Para que nós cumpramos o plano, nós vamos ver depois do estudo da mensagem dos contratos
espirituais do Honório essa rede, como ela é complexa, e Espíritos de várias categorias nos atende
no caso da dimensão espiritual, na dimensão física, a providência divina vai providenciar n
possibilidades de interdependência, de auxílio que nós temos uns com os outros, em nome da lei de
sociedade da lei de solidariedade, faz sentido isso gente, então habilitação depende dos educadores
amparo eficiente exige quem saiba distribuí-lo, e a transferência de domicílio para trabalho
enobrecedor quando se trata de Espíritos em méritos absolutos reclamam endosso de autoridades
competentes diz Clarêncio. Então toda uma rede de solidariedade para que nós cumpramos o plano
existencial, vejamos agora no esquema como funciona isso resumidamente.

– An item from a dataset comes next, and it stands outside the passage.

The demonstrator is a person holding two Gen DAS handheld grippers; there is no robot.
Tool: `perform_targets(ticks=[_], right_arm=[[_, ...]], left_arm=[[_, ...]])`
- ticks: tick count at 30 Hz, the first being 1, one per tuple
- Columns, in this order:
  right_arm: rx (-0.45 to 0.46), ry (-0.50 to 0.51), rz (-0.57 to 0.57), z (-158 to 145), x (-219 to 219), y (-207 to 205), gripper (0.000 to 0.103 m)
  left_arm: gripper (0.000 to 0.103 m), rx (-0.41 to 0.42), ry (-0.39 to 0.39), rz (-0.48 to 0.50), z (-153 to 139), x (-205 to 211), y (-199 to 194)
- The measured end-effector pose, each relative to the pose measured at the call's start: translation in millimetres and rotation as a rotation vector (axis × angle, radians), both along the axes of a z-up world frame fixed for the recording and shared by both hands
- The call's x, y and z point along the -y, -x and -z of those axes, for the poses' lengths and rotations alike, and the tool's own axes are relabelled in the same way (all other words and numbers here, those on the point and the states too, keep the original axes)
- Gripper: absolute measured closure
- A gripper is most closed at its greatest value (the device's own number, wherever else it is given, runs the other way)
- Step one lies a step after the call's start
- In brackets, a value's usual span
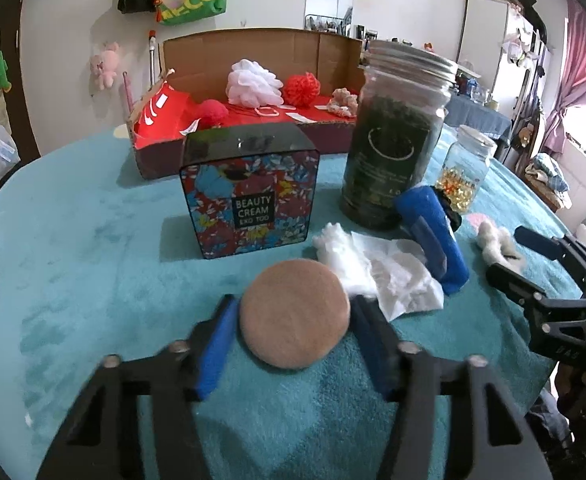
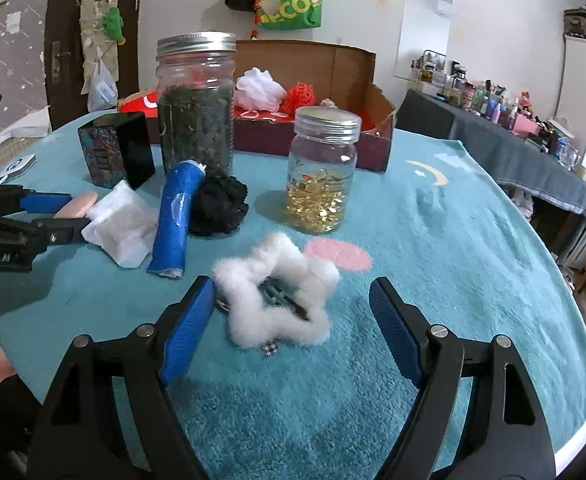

Nós temos o plano existencial que é composto de propósito e programa em que há uma fatalidade
relativa, porque nós temos toda uma programação a ser realizada, objetivo é evolução da consciência,
nós vamos estar submetidos ao nosso livre arbítrio, no livre-arbítrio nós temos duas possibilidades:
agir em próprio benefício em sintonia com as leis divinas, e agir em próprio desfavor, contrariando as
leis divinas, vai depender sempre de nós, do nosso esforço ou da nossa negligência, seguir um
caminho ou outro. Vamos agora lá para o Eu Espírito imortal vejamos aqui no gráfico as dimensões
do Espírito imortal, nós já falamos dela; do núcleo central dessa pirâmide nós temos o Ser é a
dimensão mais profunda do Espírito, é a dimensão do Ser, o Ser essencial que somos, todas as
experiências positivas do Ser vão ser arquivadas no Ser essencial, tudo que nós fazemos de positivo
no nível do Saber, do Ser e do fazer, vão servir para o aprimoramento do Ser ou vai servir para
manter o Ser estagnado, vai depender das nossas escolhas, aquilo que nós acabamos de ver no texto
do livro de André Luiz, se nós trabalharmos em nosso favor, as quatro dimensões vão estar em
sintonia, saber, fazer e sentir em sintonia nós aprimoramos, se nós negligenciarmos, atuarmos em
nosso desfavor, o saber, o fazer e o sentir estarão atuando contrariamente ao Ser.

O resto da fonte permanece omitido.